[WORK ITEM] The answer must be the data, repeated exactly.
------------------------------
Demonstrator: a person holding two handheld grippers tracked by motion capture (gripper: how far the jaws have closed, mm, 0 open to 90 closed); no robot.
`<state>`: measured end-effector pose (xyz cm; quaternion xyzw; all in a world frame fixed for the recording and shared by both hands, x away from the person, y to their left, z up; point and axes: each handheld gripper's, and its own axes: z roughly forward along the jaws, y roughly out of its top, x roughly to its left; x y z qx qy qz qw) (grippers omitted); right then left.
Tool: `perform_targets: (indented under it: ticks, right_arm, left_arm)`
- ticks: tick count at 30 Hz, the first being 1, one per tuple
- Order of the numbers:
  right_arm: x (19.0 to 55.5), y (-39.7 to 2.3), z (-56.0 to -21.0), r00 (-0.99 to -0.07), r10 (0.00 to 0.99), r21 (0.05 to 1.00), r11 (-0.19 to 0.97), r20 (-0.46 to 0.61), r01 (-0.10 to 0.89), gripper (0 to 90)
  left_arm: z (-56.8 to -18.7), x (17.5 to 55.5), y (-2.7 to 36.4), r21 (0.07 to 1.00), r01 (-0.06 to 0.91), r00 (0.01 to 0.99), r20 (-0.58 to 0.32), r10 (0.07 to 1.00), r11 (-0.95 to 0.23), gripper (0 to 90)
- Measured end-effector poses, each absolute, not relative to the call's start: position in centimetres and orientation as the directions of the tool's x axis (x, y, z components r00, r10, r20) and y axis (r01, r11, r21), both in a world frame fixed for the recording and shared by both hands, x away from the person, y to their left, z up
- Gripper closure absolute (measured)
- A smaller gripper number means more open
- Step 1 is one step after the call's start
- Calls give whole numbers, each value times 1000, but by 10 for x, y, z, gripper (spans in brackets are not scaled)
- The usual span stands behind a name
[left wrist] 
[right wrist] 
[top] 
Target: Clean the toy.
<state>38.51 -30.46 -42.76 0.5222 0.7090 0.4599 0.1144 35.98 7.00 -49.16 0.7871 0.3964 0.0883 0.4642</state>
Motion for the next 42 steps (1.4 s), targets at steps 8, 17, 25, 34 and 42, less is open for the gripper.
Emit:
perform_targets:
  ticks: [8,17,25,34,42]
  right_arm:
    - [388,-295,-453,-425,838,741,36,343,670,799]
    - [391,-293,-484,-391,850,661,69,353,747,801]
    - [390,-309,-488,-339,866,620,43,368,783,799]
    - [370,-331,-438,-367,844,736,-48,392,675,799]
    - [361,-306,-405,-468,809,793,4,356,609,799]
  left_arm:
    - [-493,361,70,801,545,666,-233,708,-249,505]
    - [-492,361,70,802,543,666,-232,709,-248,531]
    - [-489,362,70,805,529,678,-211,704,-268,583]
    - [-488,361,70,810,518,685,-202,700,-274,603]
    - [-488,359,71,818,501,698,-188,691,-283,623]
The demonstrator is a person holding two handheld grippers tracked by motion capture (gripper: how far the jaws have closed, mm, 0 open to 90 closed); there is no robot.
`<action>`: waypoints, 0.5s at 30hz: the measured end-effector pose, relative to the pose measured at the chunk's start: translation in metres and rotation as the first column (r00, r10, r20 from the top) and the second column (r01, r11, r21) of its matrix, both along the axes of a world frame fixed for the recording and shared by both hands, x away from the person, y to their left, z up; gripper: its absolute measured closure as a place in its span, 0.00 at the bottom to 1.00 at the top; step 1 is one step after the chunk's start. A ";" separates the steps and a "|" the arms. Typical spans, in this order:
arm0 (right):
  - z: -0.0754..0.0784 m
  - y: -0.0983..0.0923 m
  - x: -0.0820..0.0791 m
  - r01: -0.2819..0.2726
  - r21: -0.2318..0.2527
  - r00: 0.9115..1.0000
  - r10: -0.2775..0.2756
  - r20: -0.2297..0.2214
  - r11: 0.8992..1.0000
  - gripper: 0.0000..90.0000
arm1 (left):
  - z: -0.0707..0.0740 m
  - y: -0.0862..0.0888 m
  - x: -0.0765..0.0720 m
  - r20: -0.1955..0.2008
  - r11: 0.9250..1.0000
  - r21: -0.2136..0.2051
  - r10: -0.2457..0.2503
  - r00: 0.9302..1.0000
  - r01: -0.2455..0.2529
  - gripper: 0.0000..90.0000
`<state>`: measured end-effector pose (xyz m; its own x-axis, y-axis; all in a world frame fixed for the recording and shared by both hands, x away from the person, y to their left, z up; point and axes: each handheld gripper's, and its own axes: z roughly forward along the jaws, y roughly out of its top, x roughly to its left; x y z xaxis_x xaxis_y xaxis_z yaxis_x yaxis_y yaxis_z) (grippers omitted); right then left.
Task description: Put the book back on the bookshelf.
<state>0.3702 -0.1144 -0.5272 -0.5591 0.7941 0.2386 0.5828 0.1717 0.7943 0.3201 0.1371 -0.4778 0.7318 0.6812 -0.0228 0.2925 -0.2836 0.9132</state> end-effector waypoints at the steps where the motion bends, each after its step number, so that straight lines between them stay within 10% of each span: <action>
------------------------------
[YOUR SOLUTION]
Demonstrator: a person holding two handheld grippers tracked by motion capture (gripper: how far the jaws have closed, mm, 0 open to 90 closed); no robot.
`<state>`: measured end-effector pose (xyz cm; quaternion xyzw; all in a world frame fixed for the recording and shared by both hands, x away from the person, y to their left, z up; point and axes: each handheld gripper's, and its own axes: z roughly forward along the jaws, y roughly out of its top, x roughly to its left; x y z qx qy qz qw) (grippers omitted); right then left.
Tool: `perform_targets: (indented under it: ticks, right_arm, left_arm)`
- ticks: tick count at 30 Hz, the first being 1, one per tuple
- Order of the numbers:
  right_arm: x (19.0 to 55.5), y (-39.7 to 2.3), z (-56.0 to -21.0), r00 (-0.99 to -0.07), r10 (0.00 to 0.99), r21 (0.05 to 1.00), r11 (-0.19 to 0.97), r20 (-0.46 to 0.61), r01 (-0.10 to 0.89), gripper (0 to 90)
  left_arm: z (-56.8 to -18.7), x (17.5 to 55.5), y (-2.7 to 36.4), r21 (0.07 to 1.00), r01 (-0.06 to 0.91), r00 (0.01 to 0.99), r20 (-0.58 to 0.32), r10 (0.07 to 1.00), r11 (-0.95 to 0.23), gripper (0 to 90)
- Measured end-effector poses, each absolute, not relative to the call's start: position in centimetres and orientation as the directions of the tool's x axis (x, y, z components r00, r10, r20) and y axis (r01, r11, r21), both in a world frame fixed for the recording and shared by both hands, x away from the person, y to their left, z up
- Gripper closure absolute (measured)
- A smaller gripper number means more open
- Step 1 is one step after the call's start
- Calls give whole numbers, each value times 1000, but by 10 for x, y, z, gripper (spans in brackets are not scaled)
- The usual span stands behind a name
[left wrist] 
[right wrist] 
[top] 
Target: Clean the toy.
<state>38.51 -30.46 -42.76 0.5222 0.7090 0.4599 0.1144 35.98 7.00 -49.16 0.7871 0.3964 0.0883 0.4642</state>
Motion for the next 42 steps (1.4 s), targets at steps 8, 17, 25, 34 and 42, less is open for the gripper.
Emit:
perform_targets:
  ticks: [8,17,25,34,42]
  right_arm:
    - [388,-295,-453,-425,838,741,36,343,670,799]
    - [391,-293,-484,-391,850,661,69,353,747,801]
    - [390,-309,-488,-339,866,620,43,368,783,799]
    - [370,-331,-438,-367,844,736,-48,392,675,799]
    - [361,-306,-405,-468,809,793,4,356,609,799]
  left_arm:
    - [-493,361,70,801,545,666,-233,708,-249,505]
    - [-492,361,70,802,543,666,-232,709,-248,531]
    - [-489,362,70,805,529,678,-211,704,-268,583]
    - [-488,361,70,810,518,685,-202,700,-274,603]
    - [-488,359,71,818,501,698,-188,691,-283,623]
The demonstrator is a person holding two handheld grippers tracked by motion capture (gripper: how far the jaws have closed, mm, 0 open to 90 closed); there is no robot.
`<action>`: waypoints, 0.5s at 30hz: the measured end-effector pose, relative to the pose measured at the chunk's start: translation in metres and rotation as the first column (r00, r10, r20 from the top) and the second column (r01, r11, r21) of its matrix, both along the axes of a world frame fixed for the recording and shared by both hands, x away from the person, y to their left, z up; gripper: its absolute measured closure as a place in its span, 0.00 at the bottom to 1.00 at the top; step 1 is one step after the chunk's start. A ";" separates the steps and a "|" the arms. Typical spans, in this order:
arm0 (right):
  - z: -0.0754..0.0784 m
  - y: -0.0983..0.0923 m
  - x: -0.0820..0.0791 m
  - r01: -0.2819..0.2726
  - r21: -0.2318..0.2527
  - r00: 0.9115..1.0000
  - r10: -0.2775..0.2756
  - r20: -0.2297..0.2214
  - r11: 0.8992..1.0000
  - gripper: 0.0000..90.0000
arm1 (left):
  - z: -0.0707..0.0740 m
  - y: -0.0862..0.0888 m
  - x: -0.0765..0.0720 m
  - r20: -0.1955..0.2008
  - r11: 0.9250..1.0000
  - r21: -0.2136..0.2051
  - r10: -0.2457..0.2503
  - r00: 0.9302..1.0000
  - r01: -0.2455..0.2529
  - gripper: 0.0000..90.0000
`<state>`: measured end-effector pose (xyz m; its own x-axis, y-axis; all in a world frame fixed for the recording and shared by both hands, x away from the person, y to their left, z up; point and axes: each handheld gripper's, and its own axes: z roughly forward along the jaws, y roughly out of its top, x roughly to its left; x y z xaxis_x xaxis_y xaxis_z yaxis_x yaxis_y yaxis_z) (grippers omitted); right then left.
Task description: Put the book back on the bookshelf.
<state>0.3702 -0.1144 -0.5272 -0.5591 0.7941 0.2386 0.5828 0.1717 0.7943 0.3201 0.1371 -0.4778 0.7318 0.6812 -0.0228 0.2925 -0.2836 0.9132</state> end-effector waypoints at the steps where the motion bends, each after its step number, so that straight lines between them stay within 10% of each span: <action>

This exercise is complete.